Cela fait partie du sujet : Mosse tente de montrer des processus écologiques et historiques complexes se déroulant au-delà de la perception et de la représentation. Les photographies aériennes nous éloignent de l'univers miniature du sol de la jungle pour admirer une vue aérienne d'immenses étendues de forêt, où la nouvelle gamme de couleurs de l'appareil photo distingue la végétation en détresse de la forêt saine. Les violentes attaques que subit l’Amazonie commencent à se manifester. Les incendies font rage, à la fois dans la jungle et, de manière infernale, sous terre : dans le Pantanal, la plus grande zone humide du monde, les saisons sèches sont désormais si extrêmes que des incendies éclatent sous terre, se propageant à travers les systèmes racinaires desséchés. Il est presque impossible de les combattre.
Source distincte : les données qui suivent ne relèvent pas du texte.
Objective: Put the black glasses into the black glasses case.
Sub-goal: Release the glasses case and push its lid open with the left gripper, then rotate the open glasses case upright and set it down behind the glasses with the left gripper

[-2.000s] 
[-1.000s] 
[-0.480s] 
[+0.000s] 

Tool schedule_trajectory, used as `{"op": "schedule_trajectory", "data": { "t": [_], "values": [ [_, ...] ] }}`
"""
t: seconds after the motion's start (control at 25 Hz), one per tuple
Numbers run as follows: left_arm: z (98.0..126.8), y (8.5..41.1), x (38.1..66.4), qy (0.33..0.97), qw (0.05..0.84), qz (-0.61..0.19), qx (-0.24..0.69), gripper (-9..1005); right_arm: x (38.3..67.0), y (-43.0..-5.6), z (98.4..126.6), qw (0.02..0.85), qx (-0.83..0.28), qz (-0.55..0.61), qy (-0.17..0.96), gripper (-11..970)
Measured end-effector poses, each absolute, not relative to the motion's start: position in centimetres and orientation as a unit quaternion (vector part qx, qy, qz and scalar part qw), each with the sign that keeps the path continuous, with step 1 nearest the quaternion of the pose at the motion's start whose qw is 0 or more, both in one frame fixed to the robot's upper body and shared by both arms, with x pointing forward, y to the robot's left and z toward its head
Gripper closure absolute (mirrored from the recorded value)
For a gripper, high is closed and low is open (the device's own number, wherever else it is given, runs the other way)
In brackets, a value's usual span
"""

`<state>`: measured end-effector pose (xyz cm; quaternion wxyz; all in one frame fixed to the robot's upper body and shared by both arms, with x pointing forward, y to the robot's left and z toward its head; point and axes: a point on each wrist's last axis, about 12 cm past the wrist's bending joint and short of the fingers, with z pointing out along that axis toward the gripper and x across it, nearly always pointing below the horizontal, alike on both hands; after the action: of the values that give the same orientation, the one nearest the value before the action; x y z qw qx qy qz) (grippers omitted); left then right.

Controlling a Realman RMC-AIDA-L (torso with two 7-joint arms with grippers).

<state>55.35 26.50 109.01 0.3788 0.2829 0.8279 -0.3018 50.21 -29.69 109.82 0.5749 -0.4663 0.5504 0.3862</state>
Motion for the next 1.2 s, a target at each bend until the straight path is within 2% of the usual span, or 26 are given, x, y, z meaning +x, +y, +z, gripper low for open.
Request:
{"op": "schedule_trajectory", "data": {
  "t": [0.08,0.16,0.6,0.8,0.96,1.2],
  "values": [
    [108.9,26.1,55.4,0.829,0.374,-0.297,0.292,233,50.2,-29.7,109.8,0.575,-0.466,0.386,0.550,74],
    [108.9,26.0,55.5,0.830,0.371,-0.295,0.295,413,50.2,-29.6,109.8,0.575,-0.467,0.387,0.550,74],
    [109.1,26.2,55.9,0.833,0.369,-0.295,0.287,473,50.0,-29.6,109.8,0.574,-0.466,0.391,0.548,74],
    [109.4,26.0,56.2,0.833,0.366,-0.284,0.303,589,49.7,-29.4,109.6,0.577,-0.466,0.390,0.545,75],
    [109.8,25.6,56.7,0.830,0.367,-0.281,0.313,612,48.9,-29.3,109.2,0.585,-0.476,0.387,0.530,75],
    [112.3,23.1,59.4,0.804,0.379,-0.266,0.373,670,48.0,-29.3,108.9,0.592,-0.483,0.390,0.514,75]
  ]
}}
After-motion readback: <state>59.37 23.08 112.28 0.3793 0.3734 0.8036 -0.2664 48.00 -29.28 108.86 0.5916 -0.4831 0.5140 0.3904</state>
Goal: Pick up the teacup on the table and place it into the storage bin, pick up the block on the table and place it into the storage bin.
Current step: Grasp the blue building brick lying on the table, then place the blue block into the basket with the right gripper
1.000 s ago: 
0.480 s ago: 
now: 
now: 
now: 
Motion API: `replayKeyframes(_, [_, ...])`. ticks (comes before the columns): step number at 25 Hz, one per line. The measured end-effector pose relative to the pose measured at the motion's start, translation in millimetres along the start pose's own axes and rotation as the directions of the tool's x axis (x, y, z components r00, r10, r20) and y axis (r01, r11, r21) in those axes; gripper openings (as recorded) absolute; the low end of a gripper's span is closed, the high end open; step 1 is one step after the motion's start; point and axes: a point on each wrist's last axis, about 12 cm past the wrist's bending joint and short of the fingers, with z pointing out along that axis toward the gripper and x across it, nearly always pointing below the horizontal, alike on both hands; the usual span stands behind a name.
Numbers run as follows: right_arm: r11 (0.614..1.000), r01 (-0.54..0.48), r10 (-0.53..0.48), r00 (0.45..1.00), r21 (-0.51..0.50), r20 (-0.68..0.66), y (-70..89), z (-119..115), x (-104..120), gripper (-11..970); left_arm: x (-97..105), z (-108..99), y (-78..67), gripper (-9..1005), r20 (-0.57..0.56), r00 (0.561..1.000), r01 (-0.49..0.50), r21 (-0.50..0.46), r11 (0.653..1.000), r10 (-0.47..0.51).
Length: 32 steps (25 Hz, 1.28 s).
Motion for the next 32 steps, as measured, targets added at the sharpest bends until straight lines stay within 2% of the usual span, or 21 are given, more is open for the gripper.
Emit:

L’extraction de l’or est réalisée en Amazonie en déversant des sédiments dans les cours d’eau sous une pression extrême. La boue apparaît blanche dans l'objectif de la caméra de Mosse, les rivières obstruées par les déblais sont bleu craie. C'est une rivière et une forêt transformées en un paysage lunaire crasseux de dentifrice. Les plantations de palmiers à huile se répandent dans la jungle comme un champignon rose ; les rangées d'arbres réglementées sont un million d'astérisques, un flux continu d'obscénités.